We define the pet tech category to include companies whose core business is using tech-enabled solutions to serve the pet owner market. This broadly includes e-commerce and subscription startups targeting niche pet retail; hardware startups providing food, training, toy, waste management, and tracking solutions; and mobile app and/or software-based platforms that connect pet owners with pet service providers (e.g. dog-walkers, veterinarians, shelters, grooming services, etc.) The category excludes traditional retail stores, food companies, and any other brick-and-mortar business which does not rely primarily on technology to serve the pet market.
This report contains detailed information on:
Annual deals and dollars
Between 2012 and 2016, $486M was invested in the pet tech space across 172 deals.
On a yearly basis, deals and dollars have been rising progressively. In 2015, $140M was invested across 44 deals, and in 2016 $154M was invested across 46 deals. 2013 marked the first big jump in deal activity, when there was a nearly twofold increase in deals over 2012.
Notable deals in 2016 included a $60M Series C to pet toy and treat subscription box service BarkBox, in which August Capital, Resolute.vc and RRE Ventures were participating investors. The New York City-based company has raised $82M in total funding to date. Other large investment rounds included a $40M Series E round to dog services platform Rover, in which Foundry Group, Madrona Venture Group, and Menlo Ventures all participated. The Seattle-based company has raised $90.9M in total funding to date.
2015 also saw a few high-ticket investments. Direct-to-consumer pet pharmaceutical company Vets First Choice received $52M in Series D funding, with Black Point Group, HLM Venture Partners, and Polaris Partners participating. Rover (above) received a $25M Series D funding in 2015, and smart-collar maker Whistle Labs received $15M in Series B funding.

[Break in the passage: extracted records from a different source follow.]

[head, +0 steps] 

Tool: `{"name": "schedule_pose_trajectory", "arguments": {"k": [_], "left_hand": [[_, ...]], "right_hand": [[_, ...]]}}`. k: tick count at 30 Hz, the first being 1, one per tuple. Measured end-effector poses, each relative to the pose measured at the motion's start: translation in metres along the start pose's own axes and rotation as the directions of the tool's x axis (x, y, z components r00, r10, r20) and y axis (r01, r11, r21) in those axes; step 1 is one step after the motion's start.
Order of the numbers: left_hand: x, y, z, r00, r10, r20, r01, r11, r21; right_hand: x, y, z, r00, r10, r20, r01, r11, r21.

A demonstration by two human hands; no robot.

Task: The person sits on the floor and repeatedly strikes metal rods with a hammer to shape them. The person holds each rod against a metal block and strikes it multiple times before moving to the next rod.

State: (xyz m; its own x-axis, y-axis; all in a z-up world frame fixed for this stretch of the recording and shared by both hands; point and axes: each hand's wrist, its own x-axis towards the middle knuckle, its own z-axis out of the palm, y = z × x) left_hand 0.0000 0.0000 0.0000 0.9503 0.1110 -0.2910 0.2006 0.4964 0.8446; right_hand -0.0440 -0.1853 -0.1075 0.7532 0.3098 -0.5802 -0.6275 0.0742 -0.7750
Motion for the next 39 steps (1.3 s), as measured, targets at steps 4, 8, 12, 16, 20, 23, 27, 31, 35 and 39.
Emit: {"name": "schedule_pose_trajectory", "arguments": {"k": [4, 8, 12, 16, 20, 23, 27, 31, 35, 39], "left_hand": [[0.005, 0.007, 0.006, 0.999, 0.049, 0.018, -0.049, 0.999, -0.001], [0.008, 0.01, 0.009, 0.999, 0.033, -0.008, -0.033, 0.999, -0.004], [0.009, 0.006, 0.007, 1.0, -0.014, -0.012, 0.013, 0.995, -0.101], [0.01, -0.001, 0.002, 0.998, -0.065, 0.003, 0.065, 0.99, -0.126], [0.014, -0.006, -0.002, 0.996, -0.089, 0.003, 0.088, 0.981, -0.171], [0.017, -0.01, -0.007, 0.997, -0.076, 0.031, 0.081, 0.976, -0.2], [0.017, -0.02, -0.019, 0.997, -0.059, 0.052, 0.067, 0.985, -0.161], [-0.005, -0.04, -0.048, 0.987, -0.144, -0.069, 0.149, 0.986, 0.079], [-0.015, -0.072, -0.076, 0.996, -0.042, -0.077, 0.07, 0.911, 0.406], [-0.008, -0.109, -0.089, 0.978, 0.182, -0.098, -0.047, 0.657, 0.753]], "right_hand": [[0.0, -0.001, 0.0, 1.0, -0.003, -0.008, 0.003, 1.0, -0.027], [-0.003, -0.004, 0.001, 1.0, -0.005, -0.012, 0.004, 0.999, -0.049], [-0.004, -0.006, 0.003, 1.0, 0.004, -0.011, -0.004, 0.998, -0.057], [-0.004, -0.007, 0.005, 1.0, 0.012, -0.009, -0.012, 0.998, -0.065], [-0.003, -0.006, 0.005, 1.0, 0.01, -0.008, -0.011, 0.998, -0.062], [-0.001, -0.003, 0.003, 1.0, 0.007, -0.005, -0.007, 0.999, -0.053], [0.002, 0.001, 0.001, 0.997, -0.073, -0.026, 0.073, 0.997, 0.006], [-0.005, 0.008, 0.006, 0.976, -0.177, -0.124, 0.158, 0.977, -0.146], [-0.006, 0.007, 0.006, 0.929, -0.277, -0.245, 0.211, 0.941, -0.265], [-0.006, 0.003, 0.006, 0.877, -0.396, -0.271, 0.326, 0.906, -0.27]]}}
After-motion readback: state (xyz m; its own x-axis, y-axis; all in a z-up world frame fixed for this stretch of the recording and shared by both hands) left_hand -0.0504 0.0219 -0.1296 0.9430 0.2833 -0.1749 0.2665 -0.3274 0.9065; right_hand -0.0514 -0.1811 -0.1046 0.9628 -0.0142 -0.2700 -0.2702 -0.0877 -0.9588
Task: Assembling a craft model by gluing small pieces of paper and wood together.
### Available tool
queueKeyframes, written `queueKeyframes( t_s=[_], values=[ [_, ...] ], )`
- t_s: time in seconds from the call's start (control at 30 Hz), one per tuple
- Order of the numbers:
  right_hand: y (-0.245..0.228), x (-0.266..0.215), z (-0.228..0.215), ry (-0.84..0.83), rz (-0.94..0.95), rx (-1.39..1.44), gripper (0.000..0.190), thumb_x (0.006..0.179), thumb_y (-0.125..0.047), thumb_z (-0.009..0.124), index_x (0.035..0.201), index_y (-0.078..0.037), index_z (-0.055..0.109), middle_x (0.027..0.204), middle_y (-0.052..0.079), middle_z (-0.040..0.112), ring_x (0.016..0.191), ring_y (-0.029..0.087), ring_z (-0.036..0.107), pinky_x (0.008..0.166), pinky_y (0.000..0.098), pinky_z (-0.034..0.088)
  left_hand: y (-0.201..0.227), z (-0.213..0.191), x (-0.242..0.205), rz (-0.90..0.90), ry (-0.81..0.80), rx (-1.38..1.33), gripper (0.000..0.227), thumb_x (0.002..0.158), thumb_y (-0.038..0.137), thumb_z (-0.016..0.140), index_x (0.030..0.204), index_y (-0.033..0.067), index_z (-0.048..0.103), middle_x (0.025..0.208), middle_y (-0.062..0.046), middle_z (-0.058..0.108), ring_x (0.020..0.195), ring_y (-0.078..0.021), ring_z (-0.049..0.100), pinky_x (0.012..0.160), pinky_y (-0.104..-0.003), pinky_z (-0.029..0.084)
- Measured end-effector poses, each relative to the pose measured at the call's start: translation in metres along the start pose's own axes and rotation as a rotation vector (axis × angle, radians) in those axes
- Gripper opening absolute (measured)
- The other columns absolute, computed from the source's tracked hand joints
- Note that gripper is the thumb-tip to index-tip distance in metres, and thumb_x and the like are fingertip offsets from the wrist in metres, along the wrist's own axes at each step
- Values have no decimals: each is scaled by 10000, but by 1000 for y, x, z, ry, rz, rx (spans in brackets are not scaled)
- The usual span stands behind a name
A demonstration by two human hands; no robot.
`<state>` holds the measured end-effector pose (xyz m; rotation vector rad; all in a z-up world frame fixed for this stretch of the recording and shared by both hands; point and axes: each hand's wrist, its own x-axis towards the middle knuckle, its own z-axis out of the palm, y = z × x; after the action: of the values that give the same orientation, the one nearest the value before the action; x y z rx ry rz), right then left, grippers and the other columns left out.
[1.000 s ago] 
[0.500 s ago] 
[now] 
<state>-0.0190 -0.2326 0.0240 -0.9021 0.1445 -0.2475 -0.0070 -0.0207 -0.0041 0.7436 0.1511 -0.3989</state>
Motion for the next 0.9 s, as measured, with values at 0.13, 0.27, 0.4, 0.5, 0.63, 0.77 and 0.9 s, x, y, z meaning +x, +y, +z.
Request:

Quarterly deals and dollars
Since Q3’14, there have been an average 11 deals per quarter to pet tech. Most recently, Q4’16 saw 15 deals, matching Q4’15 for a quarterly high.
The number of dollars invested on a quarterly basis has fluctuated significantly. $53M was invested in Q4’16, up from $20M in Q3’16 and $66M was invested across 9 deals in Q2’16, up from $14M across 10 deals in Q1’16. Q2’16′s funding high was largely buoyed by BarkBox’s $60M Series C round.
Financing trends by stage
Early stage investment (seed/angel and Series A) accounted for roughly 75% of all pet tech deals in 2016. The share of seed/angel investment specifically has increased yearly as a percentage of total deals, from 47% in 2012 to 59% in 2016. Mid-stage deals (Series B and C) accounted for 17% in 2015 but only 2% in 2016.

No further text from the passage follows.